In the mid-19th century, the fruits of the income tax crowd’s labor began to pay off as several states got the ball rolling. Some of these states included:
Did the income tax supporters finally get their wish?
The Civil War’s Boost for a Federal Income Tax
To say the U.S. was divided during the 1860s would be an understatement.
Ripped apart at the seams by a bloody Civil War (1861-1865), the Union government was desperate for funds to finance its ambitious quest to restore order to the beleaguered nation. Like the War of 1812, proposals for income tax were on the menu. Unlike the preceding war period, however, the U.S. was able to successfully enact an income tax.
Abraham Lincoln signed the Revenue Act of 1861 as a means to finance the expensive war effort. This was followed up with other measures like the Revenue Act of 1862 and Revenue Act of 1864, which created the nation’s first progressive income tax system and the precursor to the Internal Revenue Service (IRS).
What seemed like a monumental victory for income tax supporters who hoped for a long-lasting income tax system would vanish into the ether once the Civil War ended. No longer needing a massive army to put down rebels and stitch the country back together, the U.S. government let Civil War era income taxes expire once Reconstruction was in full swing. The pro-income tax crowd would have to reassess its tactics and look at other avenues for political change.
The American People Push Back
How did the U.S. government go from embracing massive government expansions during the Civil War to later reverting back to its Constitutional roots of limited government during the next decade? Was it benevolent politicians who, in an act of political kindness, decided to hit the reset button and give Americans their cherished rights back? Or was there something else at play?
Upon further inspection, there is reason to believe that taxes in the 19th century tended to be temporary in nature given the American people’s ideological propensities. Most people were still skeptical of government overreach, especially during the Civil War – a time where habeas corpus was suspended, and the first income tax was implemented. Shell-shocked from a horrific experience that laid waste to countless urban centers and left hundreds of thousands of Americans dead, the American populace wanted a return to normalcy. And that meant scaling back government as much as possible.
Even Henry Ward Beecher, the brother of the famous author Harriet Beecher Stowe, was skeptical of the Radical Republicans’ zealous plans to grow government during the Reconstruction period. Historian Tom Woods in The Politically Incorrect Guide to American History exposed Beecher’s thoughts on the matter:
"The federal government is unfit to exercise minor police and local government, and will inevitably blunder when it attempts it...To oblige the central authority to govern half the territory of the Union by federal civil officers and by the army, is a policy not only uncongenial to our ideas and principles, but pre-eminently dangerous to the spirit of our government.” Many Americans would agree with Stowe’s assessment – above all, members of Congress who sought to reassert Congressional dominance throughout the rest of the 19th century. But with the arrival of the Progressive Era, the rules of the political game began to change. Soon, ideas of expansive government, which were routinely scoffed at by intellectuals, politicians, and the American population at large throughout the first half of the 19th century, made a fierce comeback during the latter half of the 19th century.

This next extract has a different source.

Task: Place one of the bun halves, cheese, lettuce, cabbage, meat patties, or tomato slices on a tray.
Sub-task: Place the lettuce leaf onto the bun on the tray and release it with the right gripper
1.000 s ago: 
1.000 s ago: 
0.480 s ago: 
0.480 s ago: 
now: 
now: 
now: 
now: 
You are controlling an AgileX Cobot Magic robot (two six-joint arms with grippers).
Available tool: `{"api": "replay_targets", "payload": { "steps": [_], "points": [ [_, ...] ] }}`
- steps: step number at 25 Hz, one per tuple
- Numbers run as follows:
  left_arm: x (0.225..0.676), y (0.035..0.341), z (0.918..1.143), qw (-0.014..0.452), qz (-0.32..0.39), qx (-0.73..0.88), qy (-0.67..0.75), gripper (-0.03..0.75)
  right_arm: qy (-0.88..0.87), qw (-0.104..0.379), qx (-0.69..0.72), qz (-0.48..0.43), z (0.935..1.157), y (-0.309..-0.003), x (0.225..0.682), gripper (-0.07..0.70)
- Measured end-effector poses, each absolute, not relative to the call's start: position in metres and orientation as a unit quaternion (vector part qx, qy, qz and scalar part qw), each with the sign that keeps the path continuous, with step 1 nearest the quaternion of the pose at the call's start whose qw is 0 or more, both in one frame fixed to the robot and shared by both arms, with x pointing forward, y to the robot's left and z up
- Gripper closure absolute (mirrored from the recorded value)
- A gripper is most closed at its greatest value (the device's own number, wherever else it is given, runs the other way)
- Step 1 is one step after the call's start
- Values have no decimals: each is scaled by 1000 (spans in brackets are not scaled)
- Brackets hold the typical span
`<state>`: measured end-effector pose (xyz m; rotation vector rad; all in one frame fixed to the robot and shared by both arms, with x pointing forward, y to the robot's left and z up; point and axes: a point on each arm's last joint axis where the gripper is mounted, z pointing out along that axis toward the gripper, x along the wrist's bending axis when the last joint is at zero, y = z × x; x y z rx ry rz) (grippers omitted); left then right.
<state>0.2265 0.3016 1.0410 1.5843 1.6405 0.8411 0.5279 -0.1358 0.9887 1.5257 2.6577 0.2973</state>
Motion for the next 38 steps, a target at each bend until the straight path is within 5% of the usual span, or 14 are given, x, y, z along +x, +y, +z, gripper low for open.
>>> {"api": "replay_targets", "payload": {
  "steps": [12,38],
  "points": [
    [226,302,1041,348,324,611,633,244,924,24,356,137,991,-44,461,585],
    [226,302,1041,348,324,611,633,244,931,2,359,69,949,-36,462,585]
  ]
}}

This time around, these ideas began to have considerable staying power.
Enter the Wilson Presidency
Not letting the temporary setback of the Pollock v. Farmers’ Loan Trust Co. deter their activism, Progressives continued plowing ahead and making their ideas more palatable to the political class and the masses. Progressivism reached its zenith during the administration of Woodrow Wilson, when progressive reformers finally got their wish as the 16th Amendment was ratified in 1913. This ratification settled any constitutional questions about the legality of this controversial tax. It started out as a relatively limited tax, with individuals making below $20,000 paying a rate of one percent, and the rich – those making making more than $500,000 – paying a seven-percent tax.
Supporters of the income tax sold it as a tax that would only target the filthy rich. But as history has shown, government encroachments have a tendency of growing over time. In 1917, the lowest tax bracket paid two percent, although the highest income earners saw their taxes skyrocket to 67 percent.

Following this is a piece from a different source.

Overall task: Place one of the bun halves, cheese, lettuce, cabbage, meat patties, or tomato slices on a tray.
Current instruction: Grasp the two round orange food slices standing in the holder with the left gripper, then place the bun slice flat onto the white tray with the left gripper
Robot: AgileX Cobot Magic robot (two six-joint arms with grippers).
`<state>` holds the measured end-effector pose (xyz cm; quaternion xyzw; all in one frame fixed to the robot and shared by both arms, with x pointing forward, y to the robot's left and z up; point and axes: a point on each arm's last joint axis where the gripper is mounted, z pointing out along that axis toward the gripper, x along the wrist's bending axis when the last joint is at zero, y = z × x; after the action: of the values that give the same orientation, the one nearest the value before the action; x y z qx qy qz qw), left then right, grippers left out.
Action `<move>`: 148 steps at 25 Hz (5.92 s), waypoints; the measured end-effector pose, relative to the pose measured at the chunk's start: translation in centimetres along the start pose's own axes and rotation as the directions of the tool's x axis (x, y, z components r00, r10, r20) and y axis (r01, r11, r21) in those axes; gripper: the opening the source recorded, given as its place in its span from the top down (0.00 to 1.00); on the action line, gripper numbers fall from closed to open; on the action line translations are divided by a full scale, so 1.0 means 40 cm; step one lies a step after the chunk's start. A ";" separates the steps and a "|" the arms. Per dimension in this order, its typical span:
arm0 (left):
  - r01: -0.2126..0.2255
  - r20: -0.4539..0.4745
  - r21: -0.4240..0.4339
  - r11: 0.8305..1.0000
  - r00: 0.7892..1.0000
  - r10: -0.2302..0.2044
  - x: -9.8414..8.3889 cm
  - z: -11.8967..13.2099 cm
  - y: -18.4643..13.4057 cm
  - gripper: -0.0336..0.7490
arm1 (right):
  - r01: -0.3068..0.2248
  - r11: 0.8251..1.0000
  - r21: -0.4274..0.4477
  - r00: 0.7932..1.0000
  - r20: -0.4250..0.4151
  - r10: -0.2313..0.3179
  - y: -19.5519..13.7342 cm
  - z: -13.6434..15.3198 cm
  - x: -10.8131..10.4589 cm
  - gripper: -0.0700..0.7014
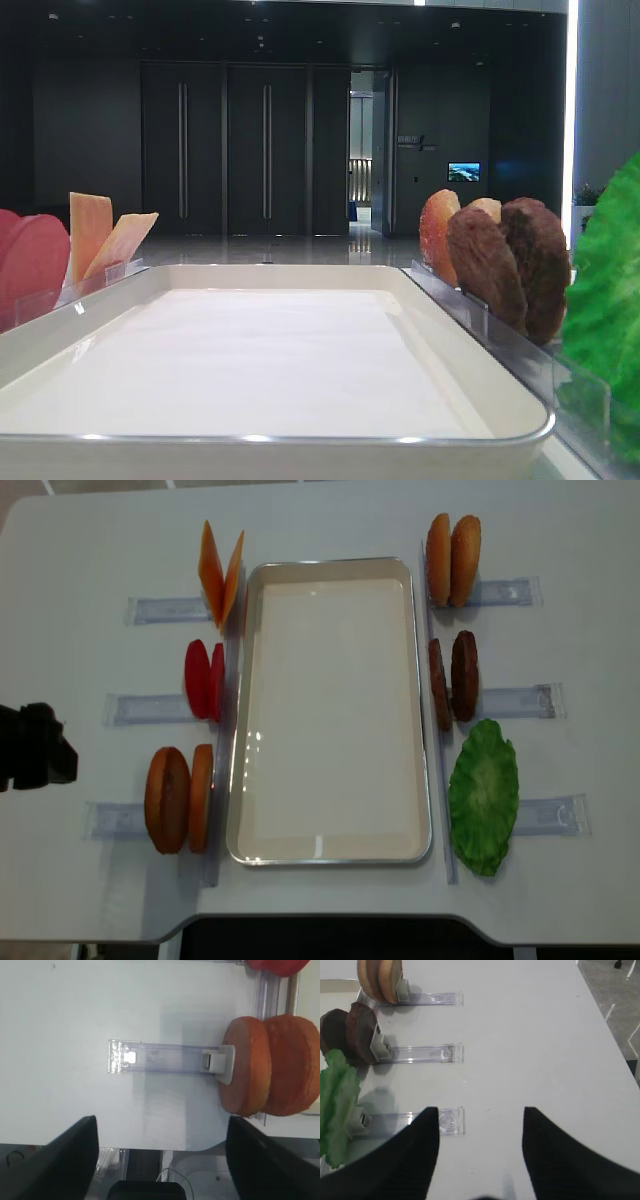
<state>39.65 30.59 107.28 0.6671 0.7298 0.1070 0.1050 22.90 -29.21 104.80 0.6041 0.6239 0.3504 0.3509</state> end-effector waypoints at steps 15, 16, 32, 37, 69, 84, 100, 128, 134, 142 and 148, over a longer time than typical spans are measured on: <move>0.062 0.018 0.067 0.996 0.998 -0.063 -0.011 0.015 0.080 0.19 | 0.000 1.000 0.000 1.000 0.000 0.000 0.000 0.000 0.000 0.44; 0.073 0.022 0.069 0.995 0.997 -0.074 -0.013 0.016 0.081 0.19 | 0.000 1.000 0.000 1.000 0.000 0.000 0.000 0.000 0.000 0.44; 0.120 0.072 0.083 0.989 0.989 -0.126 -0.050 0.015 0.077 0.19 | 0.000 1.000 0.000 1.000 0.000 0.000 0.000 0.000 0.000 0.44; 0.120 0.078 0.087 0.989 0.989 -0.127 -0.067 0.014 0.074 0.19 | 0.000 1.000 0.000 1.000 0.000 0.000 0.000 0.000 0.000 0.44; 0.009 0.061 0.150 0.989 0.998 -0.019 -0.317 0.095 0.039 0.19 | 0.000 1.000 0.000 1.000 0.000 0.000 0.000 0.000 0.000 0.44; -0.013 0.009 0.187 0.982 1.000 0.012 -0.342 0.171 0.059 0.19 | 0.000 1.000 0.000 1.000 0.000 0.000 0.000 0.000 0.000 0.44; -0.033 -0.015 0.224 0.974 0.999 0.038 -0.356 0.217 0.065 0.19 | 0.000 1.000 0.000 1.000 0.000 0.000 0.000 0.000 0.000 0.44; -0.067 -0.040 0.261 0.963 0.996 0.080 -0.360 0.246 0.065 0.70 | 0.000 1.000 0.000 1.000 0.000 0.000 0.000 0.000 0.000 0.44; -0.072 -0.040 0.262 0.962 0.996 0.085 -0.359 0.245 0.064 0.71 | 0.000 1.000 0.000 1.000 0.000 0.000 0.000 0.000 0.000 0.44; -0.086 -0.008 0.251 0.964 0.996 0.091 -0.355 0.217 0.060 0.71 | 0.000 1.000 0.000 1.000 0.000 0.000 0.000 0.000 0.000 0.44; -0.076 0.039 0.222 0.972 0.997 0.069 -0.346 0.168 0.052 0.71 | 0.000 1.000 0.000 1.000 0.000 0.000 0.000 0.000 0.000 0.44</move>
<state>44.82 17.10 101.61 0.7023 0.7108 0.0176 0.0367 22.90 -29.21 104.80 0.6041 0.6239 0.3504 0.3509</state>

At the time, politicians reassured their constituents that those rates would not be permanent and they would eventually be scaled back. Little did taxpayers know what the 1930s and 1940s had in store for them.
The Income Tax: A Normal Part of Public Policy
Since its ratification, the income tax has been a calling card for politicians keen on growing the size of the State. By soaking the rich and redistributing their wealth, politicians can claim to be champions of the common man, all while consolidating their power in D.C. However, economic realities and political backlash have constrained politicians’ abilities to indefinitely raise taxes.
Power-hungry politicians needed a little bit of outside help to make their wildest fantasies become reality. That help usually comes in the form of political crisis, which politicians exploited in its fullest.
The New Deal was the first era that witnessed income taxes rise at astronomical rates. On the eve of the 1929 stock market crash, the highest income earners paid a marginal tax rate of 25 percent. But once the Great Depression was well underway in the mid-1930s, the top tax bracket was paying 63 percent, and the United States’ entrance into World War II catapulted these rates toward 94 percent.
Certain political practices, such as the abandonment of the use of war bonds – debt securities the government issued to finance war efforts – changed certain political realities for the political class. The discontinued use of war bonds made using the income tax and deficit spending a necessity. This was the result of the populace starting to grow skeptical of military action abroad. With war bonds out of the picture, the U.S. relied more on income taxation and central banking to finance military actions and domestic programs after World War II.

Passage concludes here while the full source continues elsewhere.